映画「ライムライト」と老人市場(第621回)

 ご存じチャップリン晩年の名作。物語が始まる前の字幕に「華やかなライムライトの中に若者が登場したら、老人は退き下がらなくてはならない」でテーマは明らかだ。

 自殺をしかけたバレリーナを助けた、かつての大喜劇役者で今は落ちぶれたチャップリンが言う。処世訓が多い。

 もっとも有名なのが「人生で大切なものは勇気と創造力、それに少しのお金だ」。だろう。その前の「宇宙の、何よりも貴い“生きる”という奇跡を消してはいけない。星に何ができる。ただ空をめぐっているだけじゃないか。」とか「クラゲにだって生き甲斐がある」などの名セリフは忘れられない。

 先週に続いて老人問題を。今の日本が急速に老齢化しているのもご存じの通り。今20%の65歳以上の老人層は2050年に39%へ、ほぼ倍増する。

 当然、老人関連市場は急拡大中で、昨年60歳以上の個人消費が全体の44%、100兆円を占めた。故P・ドラッカー博士の「2040年に医療、介護産業がGDPの40%を担う」という予言を信じるなら、28年間で2倍になる計算だ。

 実は私ごとながら「医薬経済」という専門誌に1ページもののコラムの連載を始める。そこで調べてみたら「ドラッグ・ラグ」という言葉を発見した。

 医薬品の発売の当局による承認の遅れのことで、審査官の不足を含めいろんな要因があるらしい。その結果、世界で販売されている薬品の上位1000のうち、日本だけで承認されていない品目が20もある。もっと使われていいものが販売されていない。

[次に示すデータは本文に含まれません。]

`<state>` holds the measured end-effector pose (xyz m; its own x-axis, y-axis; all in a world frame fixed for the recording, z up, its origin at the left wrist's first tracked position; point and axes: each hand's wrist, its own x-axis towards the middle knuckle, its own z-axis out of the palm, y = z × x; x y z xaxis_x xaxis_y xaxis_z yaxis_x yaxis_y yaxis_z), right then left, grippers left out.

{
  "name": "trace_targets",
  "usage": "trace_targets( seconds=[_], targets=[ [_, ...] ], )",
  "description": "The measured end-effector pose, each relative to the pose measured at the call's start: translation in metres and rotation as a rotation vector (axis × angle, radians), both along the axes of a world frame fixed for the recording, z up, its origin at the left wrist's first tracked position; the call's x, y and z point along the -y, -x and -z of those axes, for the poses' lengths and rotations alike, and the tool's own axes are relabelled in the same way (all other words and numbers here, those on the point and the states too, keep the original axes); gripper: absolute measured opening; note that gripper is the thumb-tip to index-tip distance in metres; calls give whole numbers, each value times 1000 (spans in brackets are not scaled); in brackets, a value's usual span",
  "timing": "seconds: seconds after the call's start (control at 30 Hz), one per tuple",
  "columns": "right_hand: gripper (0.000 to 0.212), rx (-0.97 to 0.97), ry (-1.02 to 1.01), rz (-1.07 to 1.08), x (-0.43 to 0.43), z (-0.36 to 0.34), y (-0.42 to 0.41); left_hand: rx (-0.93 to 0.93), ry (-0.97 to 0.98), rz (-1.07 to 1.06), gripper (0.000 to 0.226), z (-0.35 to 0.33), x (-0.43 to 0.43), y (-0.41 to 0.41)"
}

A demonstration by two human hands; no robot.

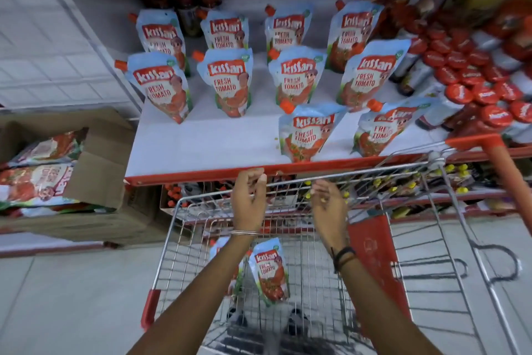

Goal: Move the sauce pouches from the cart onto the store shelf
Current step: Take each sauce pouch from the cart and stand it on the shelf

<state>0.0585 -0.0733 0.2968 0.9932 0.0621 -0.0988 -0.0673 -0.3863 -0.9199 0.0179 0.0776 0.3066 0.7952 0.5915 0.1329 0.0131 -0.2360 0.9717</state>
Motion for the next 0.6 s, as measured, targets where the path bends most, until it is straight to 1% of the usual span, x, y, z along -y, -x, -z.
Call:
trace_targets(
  seconds=[0.07,0.13,0.23,0.3,0.33,0.37,0.4,0.43,0.5,0.53,0.57,0.6],
  targets=[
    [27,-109,47,-55,1,32,14,-125,35,8,11,31,0,17],
    [22,-170,134,-135,0,66,27,-267,72,15,7,64,-1,33],
    [20,-322,262,-280,-2,117,51,-485,113,32,19,111,-5,53],
    [20,-420,310,-307,-1,151,65,-697,98,88,11,143,-9,66],
    [20,-468,324,-301,0,166,70,-777,100,86,12,162,-9,73],
    [21,-517,353,-309,0,181,74,-847,117,85,19,176,-9,78],
    [22,-554,380,-320,-1,194,78,-884,136,71,25,188,-8,83],
    [23,-583,388,-314,-1,206,81,-928,155,87,26,197,-8,87],
    [22,-627,392,-267,-2,228,83,-970,176,178,17,221,-10,96],
    [21,-649,403,-251,-2,237,83,-971,199,149,12,241,-8,101],
    [20,-669,416,-244,-3,246,82,-978,264,164,9,253,-9,101],
    [16,-700,417,-237,-4,254,80,-1057,288,216,5,262,-8,99]
  ],
)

 また治療の中で先進医療を呼ばれる分野の遅れも、時代遅れの規制がずいぶんするためらしい。必要な規制もあるだろうが、少なくとも民間の活力をそいでいることは間違いない。

 年金の方もAIJによる巨大損失問題を機に、同様な疑いをもたれる独立系年金運用会社が何社もあるらしい。証券取引等監視委員会が特別検査に乗り出したという噂を聞く。

 不正運用だけではない。厚生年金基金578のうち317基金が、入ってくる掛け金よりも支払う給付の方が多く、10年以内にこれまで積み立ててきた積立金がなくなってしまうという。赤字のツケは母体企業が支払うが、報道によると銀行が取引見直しを迫る例もあるという。

 薬の場合も年金の場合も、今後必ず発生する老齢化社会に対し、日本の今の制度がなっていない、ということだ。

 早くきちんと体制を整備することが先決だが、これから老齢に差し掛かる人へのアドバイスは、確定拠出型年金にして免税の恩典を受けて貯蓄しなさい、ということだけだ。

 映画のセリフを再び。「死と同じように避けられないものがある。それは生きることだ。」死の前にヨボヨボになって生きるというのは大変なことだ。気が重い。